-- Exercise --
Each entry here is to be restated word for word.

-- Material shown --
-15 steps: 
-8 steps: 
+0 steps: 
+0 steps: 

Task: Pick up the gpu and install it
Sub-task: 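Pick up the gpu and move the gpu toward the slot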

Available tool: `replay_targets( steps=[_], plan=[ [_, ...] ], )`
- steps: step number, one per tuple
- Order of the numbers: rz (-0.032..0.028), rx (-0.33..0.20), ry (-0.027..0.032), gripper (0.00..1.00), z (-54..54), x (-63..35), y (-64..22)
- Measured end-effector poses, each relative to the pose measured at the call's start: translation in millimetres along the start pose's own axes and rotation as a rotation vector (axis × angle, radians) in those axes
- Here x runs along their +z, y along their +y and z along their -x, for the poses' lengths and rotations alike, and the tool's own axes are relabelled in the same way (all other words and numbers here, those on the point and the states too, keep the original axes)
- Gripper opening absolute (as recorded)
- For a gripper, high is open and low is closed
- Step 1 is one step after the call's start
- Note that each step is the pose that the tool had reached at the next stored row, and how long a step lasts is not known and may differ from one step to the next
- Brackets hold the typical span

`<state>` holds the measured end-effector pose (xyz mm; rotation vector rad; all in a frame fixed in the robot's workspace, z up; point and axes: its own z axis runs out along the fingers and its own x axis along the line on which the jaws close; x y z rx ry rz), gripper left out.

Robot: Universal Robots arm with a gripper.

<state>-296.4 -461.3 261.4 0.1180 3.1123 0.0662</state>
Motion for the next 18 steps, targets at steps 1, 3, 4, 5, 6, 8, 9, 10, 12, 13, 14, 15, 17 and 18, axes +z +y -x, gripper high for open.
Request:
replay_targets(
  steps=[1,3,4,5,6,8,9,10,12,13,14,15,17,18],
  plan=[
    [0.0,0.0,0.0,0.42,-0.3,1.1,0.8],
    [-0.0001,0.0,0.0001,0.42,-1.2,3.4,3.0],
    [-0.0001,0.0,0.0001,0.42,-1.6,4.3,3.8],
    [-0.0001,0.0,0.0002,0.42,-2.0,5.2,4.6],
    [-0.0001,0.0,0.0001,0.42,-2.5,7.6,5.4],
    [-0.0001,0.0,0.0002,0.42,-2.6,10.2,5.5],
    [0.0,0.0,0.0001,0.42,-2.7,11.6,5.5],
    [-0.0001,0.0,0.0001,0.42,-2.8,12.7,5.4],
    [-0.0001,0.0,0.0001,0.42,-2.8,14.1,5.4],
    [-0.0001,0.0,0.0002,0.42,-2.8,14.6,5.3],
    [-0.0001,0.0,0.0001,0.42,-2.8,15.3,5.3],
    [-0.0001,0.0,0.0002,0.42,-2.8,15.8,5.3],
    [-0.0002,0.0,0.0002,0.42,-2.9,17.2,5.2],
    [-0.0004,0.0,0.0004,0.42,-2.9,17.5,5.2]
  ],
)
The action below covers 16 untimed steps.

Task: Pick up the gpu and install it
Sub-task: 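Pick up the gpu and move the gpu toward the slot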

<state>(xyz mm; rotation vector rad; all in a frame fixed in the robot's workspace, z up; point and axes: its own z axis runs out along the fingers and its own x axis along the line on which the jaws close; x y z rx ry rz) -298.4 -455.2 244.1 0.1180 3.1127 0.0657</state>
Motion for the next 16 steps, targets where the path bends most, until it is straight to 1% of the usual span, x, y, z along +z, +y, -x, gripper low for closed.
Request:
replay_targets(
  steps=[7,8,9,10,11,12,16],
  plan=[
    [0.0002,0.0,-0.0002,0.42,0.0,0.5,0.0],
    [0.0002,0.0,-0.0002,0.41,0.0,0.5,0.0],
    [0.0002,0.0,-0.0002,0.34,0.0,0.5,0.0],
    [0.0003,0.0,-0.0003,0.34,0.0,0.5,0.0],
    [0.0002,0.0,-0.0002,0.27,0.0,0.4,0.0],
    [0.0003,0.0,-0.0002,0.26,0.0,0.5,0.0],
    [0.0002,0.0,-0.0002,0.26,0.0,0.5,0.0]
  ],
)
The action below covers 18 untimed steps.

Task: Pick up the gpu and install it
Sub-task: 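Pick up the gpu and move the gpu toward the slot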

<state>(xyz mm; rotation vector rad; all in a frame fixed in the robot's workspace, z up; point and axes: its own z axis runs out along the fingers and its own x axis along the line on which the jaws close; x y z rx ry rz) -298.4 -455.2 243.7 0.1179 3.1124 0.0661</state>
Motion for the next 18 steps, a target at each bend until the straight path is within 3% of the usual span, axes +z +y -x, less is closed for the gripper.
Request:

-- Task solution --
-15 steps: 
-8 steps: 
+0 steps: 
+0 steps: 

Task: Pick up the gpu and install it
Sub-task: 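Pick up the gpu and move the gpu toward the slot
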
Available tool: `replay_targets( steps=[_], plan=[ [_, ...] ], )`
- steps: step number, one per tuple
- Order of the numbers: rz (-0.032..0.028), rx (-0.33..0.20), ry (-0.027..0.032), gripper (0.00..1.00), z (-54..54), x (-63..35), y (-64..22)
- Measured end-effector poses, each relative to the pose measured at the call's start: translation in millimetres along the start pose's own axes and rotation as a rotation vector (axis × angle, radians) in those axes
- Here x runs along their +z, y along their +y and z along their -x, for the poses' lengths and rotations alike, and the tool's own axes are relabelled in the same way (all other words and numbers here, those on the point and the states too, keep the original axes)
- Gripper opening absolute (as recorded)
- For a gripper, high is open and low is closed
- Step 1 is one step after the call's start
- Note that each step is the pose that the tool had reached at the next stored row, and how long a step lasts is not known and may differ from one step to the next
- Brackets hold the typical span

`<state>` holds the measured end-effector pose (xyz mm; rotation vector rad; all in a frame fixed in the robot's workspace, z up; point and axes: its own z axis runs out along the fingers and its own x axis along the line on which the jaws close; x y z rx ry rz), gripper left out.

Robot: Universal Robots arm with a gripper.

<state>-296.4 -461.3 261.4 0.1180 3.1123 0.0662</state>
Motion for the next 18 steps, targets at steps 1, 3, 4, 5, 6, 8, 9, 10, 12, 13, 14, 15, 17 and 18, axes +z +y -x, gripper high for open.
Request:
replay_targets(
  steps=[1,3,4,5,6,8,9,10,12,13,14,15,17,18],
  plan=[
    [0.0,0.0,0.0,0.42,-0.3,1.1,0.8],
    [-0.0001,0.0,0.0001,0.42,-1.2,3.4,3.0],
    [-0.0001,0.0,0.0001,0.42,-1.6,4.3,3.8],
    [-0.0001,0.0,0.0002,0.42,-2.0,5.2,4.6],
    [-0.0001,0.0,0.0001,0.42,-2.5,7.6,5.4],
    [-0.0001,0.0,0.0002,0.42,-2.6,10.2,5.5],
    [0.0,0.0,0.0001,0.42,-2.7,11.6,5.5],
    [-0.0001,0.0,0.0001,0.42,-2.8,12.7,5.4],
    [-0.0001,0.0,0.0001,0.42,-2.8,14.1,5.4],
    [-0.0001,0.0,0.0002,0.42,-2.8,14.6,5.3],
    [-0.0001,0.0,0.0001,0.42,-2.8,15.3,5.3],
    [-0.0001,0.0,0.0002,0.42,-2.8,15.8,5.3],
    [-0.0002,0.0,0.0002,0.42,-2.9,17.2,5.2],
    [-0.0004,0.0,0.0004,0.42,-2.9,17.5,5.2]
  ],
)
The action below covers 16 untimed steps.

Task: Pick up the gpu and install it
Sub-task: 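Pick up the gpu and move the gpu toward the slot
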
<state>(xyz mm; rotation vector rad; all in a frame fixed in the robot's workspace, z up; point and axes: its own z axis runs out along the fingers and its own x axis along the line on which the jaws close; x y z rx ry rz) -298.4 -455.2 244.1 0.1180 3.1127 0.0657</state>
Motion for the next 16 steps, targets where the path bends most, until it is straight to 1% of the usual span, x, y, z along +z, +y, -x, gripper low for closed.
Request:
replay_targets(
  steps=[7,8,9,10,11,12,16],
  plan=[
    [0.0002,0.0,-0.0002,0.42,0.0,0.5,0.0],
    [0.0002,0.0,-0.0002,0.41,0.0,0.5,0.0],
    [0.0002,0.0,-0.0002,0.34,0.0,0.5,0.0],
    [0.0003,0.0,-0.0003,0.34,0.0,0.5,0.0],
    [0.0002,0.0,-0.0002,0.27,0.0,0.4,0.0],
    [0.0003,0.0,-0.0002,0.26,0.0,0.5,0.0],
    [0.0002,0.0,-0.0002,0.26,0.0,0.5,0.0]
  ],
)
The action below covers 18 untimed steps.

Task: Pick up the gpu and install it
Sub-task: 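Pick up the gpu and move the gpu toward the slot
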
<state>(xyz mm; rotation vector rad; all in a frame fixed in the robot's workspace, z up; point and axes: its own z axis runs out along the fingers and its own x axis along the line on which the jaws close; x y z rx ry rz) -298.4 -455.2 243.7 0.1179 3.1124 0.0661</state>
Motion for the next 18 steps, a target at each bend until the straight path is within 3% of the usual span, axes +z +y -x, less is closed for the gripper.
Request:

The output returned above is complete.